**Data to process:**
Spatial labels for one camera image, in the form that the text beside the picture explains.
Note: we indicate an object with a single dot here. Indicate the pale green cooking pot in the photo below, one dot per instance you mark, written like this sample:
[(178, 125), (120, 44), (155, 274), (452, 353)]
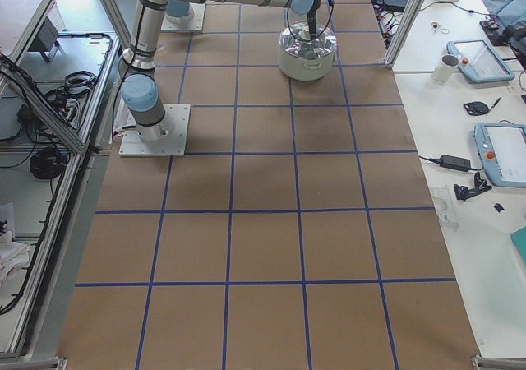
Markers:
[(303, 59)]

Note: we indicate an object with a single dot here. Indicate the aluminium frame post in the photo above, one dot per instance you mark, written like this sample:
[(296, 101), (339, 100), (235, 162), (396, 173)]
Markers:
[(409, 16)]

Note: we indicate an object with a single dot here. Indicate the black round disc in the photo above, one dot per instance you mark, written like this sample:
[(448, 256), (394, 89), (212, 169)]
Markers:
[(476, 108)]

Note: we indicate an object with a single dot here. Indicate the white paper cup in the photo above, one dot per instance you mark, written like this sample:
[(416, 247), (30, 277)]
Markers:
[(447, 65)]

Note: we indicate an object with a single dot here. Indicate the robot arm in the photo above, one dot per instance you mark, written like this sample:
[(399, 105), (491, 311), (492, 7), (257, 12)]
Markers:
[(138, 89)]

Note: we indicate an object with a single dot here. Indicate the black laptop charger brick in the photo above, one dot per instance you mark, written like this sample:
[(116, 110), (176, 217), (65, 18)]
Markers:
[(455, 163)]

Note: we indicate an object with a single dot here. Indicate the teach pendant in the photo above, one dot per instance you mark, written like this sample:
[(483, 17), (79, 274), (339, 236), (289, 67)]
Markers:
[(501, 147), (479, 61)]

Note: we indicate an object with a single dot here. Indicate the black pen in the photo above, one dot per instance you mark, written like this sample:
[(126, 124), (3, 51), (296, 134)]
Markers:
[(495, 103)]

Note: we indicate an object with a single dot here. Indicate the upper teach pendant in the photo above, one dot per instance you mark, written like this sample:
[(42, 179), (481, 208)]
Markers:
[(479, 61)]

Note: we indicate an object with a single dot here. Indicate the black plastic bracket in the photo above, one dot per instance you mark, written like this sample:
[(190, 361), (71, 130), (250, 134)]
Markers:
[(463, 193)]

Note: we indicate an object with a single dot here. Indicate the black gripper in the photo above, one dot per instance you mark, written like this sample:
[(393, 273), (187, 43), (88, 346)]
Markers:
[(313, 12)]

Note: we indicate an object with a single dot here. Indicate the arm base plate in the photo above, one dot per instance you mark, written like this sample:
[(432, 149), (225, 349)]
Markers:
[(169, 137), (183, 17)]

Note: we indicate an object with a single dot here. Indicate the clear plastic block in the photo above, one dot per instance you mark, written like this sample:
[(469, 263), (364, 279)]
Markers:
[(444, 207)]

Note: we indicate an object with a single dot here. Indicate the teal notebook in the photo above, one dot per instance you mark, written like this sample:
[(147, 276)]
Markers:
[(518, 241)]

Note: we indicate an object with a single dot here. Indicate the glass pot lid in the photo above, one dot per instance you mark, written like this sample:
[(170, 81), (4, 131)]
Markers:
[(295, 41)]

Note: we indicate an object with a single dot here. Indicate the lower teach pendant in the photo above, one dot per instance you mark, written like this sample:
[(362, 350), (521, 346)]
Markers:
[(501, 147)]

---

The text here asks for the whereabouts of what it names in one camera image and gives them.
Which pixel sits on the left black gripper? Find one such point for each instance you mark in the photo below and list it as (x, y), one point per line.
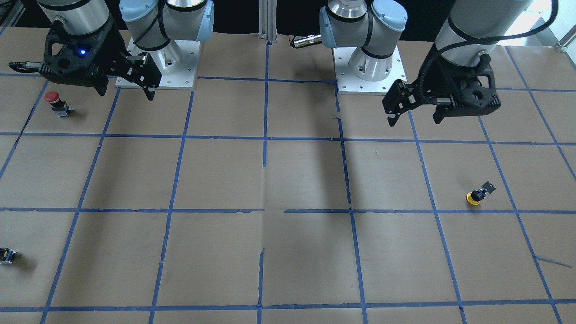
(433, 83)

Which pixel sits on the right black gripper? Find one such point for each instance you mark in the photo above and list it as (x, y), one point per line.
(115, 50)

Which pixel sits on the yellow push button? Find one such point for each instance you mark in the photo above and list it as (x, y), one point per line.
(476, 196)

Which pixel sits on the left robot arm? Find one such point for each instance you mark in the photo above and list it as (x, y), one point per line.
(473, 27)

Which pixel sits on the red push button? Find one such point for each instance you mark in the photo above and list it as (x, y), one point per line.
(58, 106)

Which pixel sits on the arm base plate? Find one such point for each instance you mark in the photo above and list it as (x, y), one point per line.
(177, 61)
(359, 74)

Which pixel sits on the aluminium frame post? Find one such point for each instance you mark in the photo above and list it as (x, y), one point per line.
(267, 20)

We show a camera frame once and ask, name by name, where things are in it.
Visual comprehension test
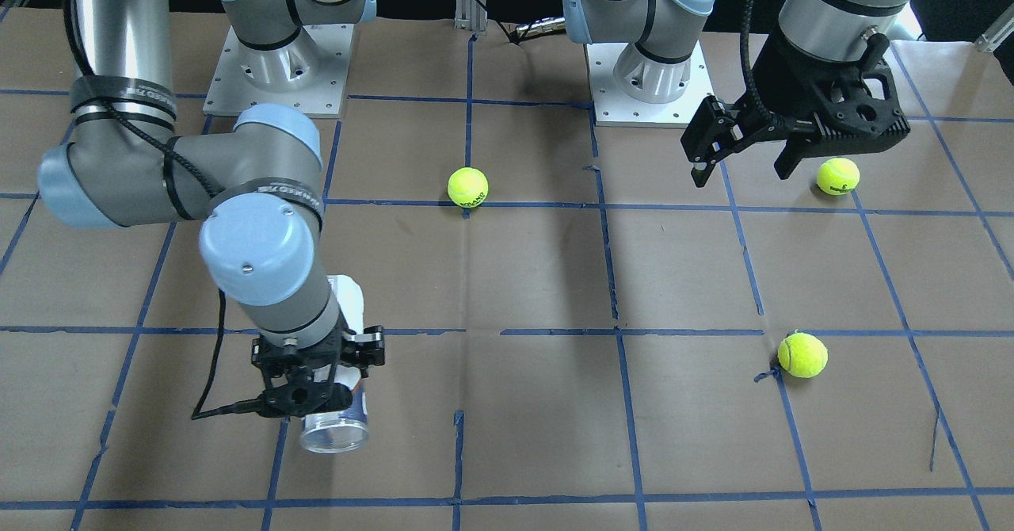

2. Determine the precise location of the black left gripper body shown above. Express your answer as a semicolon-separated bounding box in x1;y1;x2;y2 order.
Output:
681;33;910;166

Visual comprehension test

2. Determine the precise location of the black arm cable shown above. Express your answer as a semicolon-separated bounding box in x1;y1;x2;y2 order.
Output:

---

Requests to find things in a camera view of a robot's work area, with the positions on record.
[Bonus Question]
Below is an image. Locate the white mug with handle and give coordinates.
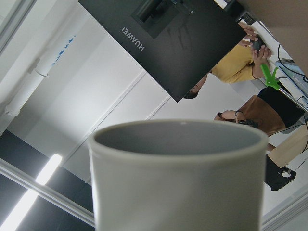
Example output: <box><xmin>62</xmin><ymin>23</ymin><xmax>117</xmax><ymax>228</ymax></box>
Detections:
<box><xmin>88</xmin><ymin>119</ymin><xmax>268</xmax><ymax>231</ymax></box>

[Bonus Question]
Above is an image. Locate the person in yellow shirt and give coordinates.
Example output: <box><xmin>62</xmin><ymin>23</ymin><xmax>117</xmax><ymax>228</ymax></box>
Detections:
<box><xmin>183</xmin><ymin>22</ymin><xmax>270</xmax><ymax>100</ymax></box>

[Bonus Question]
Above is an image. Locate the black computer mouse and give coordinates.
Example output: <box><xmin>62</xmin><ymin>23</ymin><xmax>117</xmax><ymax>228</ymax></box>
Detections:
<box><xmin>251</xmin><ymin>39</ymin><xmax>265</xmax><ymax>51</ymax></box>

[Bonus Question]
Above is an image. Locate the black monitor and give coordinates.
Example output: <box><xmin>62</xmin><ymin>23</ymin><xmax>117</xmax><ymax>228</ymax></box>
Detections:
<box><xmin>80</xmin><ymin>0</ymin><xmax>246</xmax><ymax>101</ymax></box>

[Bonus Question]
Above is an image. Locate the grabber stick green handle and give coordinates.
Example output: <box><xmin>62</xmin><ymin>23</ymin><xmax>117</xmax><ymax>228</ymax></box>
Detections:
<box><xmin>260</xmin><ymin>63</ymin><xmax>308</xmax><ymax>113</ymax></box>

**Problem:** Copy all lines from the material above that hold the word "coordinates".

**Solution for this task:**
Below is an image. Locate the white mug with handle and give coordinates.
Above is an image. Locate the person in yellow shirt and give coordinates.
Above is an image. Locate the black computer mouse and give coordinates.
Above is an image. Locate the black monitor and give coordinates.
Above is an image. Locate the grabber stick green handle and give coordinates.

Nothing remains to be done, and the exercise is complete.